INFORMATION ADDITIONAL TO THAT REQUESTED BELOW MAY ALSO BE REQUIRED BY THE
COMPANY IN SOME CASES.
I. Certificate. The subscriber must date and sign the Certificate
below, and, if requested by the Company, the subscriber may also be required to
provide an opinion of counsel to the same effect as this Certificate or a copy
of (a) the corporation's articles of incorporation, bylaws and authorizing
resolution, (b) the partnership agreement, or (c) the trust agreement, as
applicable.
II. Subscription Agreement
A. Corporations. An authorized officer of the corporation must
date, sign, and complete the Subscription Agreement with information concerning
the corporation. The officer should print the name of the corporation above his
signature, and print his name and office below his signature.

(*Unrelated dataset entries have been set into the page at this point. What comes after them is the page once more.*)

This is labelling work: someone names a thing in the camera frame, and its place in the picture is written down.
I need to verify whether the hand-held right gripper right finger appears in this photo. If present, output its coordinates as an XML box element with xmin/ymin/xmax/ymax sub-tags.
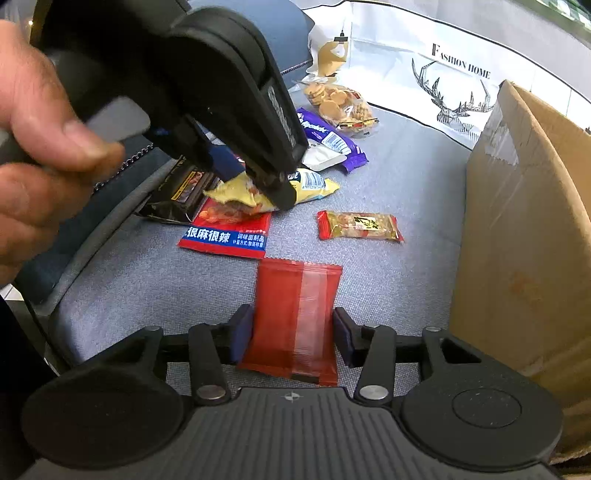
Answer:
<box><xmin>332</xmin><ymin>306</ymin><xmax>468</xmax><ymax>403</ymax></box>

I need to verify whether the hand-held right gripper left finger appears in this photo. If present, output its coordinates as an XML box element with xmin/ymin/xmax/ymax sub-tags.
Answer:
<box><xmin>121</xmin><ymin>304</ymin><xmax>256</xmax><ymax>403</ymax></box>

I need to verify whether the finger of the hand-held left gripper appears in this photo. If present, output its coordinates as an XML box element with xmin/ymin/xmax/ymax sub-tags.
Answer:
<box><xmin>156</xmin><ymin>119</ymin><xmax>242</xmax><ymax>180</ymax></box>
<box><xmin>242</xmin><ymin>151</ymin><xmax>307</xmax><ymax>213</ymax></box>

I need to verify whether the yellow snack packet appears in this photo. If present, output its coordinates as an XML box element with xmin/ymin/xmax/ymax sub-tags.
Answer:
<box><xmin>203</xmin><ymin>167</ymin><xmax>341</xmax><ymax>214</ymax></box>
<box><xmin>137</xmin><ymin>157</ymin><xmax>221</xmax><ymax>226</ymax></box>

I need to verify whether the plain red snack packet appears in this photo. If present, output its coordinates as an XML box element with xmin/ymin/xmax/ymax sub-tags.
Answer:
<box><xmin>236</xmin><ymin>258</ymin><xmax>343</xmax><ymax>387</ymax></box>

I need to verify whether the red and blue snack packet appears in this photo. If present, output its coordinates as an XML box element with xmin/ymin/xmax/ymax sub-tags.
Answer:
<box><xmin>178</xmin><ymin>198</ymin><xmax>273</xmax><ymax>260</ymax></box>

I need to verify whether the purple wafer packet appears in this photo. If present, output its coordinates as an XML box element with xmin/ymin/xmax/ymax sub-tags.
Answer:
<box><xmin>295</xmin><ymin>107</ymin><xmax>369</xmax><ymax>175</ymax></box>

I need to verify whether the cardboard box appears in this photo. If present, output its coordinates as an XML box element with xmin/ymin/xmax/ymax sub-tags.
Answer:
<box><xmin>450</xmin><ymin>79</ymin><xmax>591</xmax><ymax>466</ymax></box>

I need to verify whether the person's left hand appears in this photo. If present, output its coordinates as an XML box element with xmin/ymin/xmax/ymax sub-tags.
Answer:
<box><xmin>0</xmin><ymin>20</ymin><xmax>126</xmax><ymax>280</ymax></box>

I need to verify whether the small white packet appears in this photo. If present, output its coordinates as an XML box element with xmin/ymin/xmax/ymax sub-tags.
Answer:
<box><xmin>301</xmin><ymin>145</ymin><xmax>348</xmax><ymax>172</ymax></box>

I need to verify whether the red and gold snack packet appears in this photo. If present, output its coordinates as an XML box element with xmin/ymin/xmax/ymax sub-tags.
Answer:
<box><xmin>317</xmin><ymin>210</ymin><xmax>405</xmax><ymax>243</ymax></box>

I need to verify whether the clear bag of biscuits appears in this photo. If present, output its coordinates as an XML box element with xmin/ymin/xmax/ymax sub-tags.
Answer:
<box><xmin>295</xmin><ymin>79</ymin><xmax>380</xmax><ymax>137</ymax></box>

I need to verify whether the white deer print cloth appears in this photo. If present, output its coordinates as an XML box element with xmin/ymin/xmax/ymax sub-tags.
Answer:
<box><xmin>302</xmin><ymin>0</ymin><xmax>591</xmax><ymax>151</ymax></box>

B. Partnerships. An authorized partner must date, sign, and
complete the Subscription Agreement with information concerning the partnership.
The partner should print the name of the partnership above his signature, and
print his name and the words "general partner" below his signature.
C. Trusts. In the case of a trust, the authorized trustee
should date, sign, and complete the Subscription Agreement with information
concerning the trust. The trustee should print the name of the trust above his
signature, and print his name and the word "trustee" below his signature. In
addition, an authorized trustee should also provide information requested in the
Subscription Agreement as it pertains to him as an individual.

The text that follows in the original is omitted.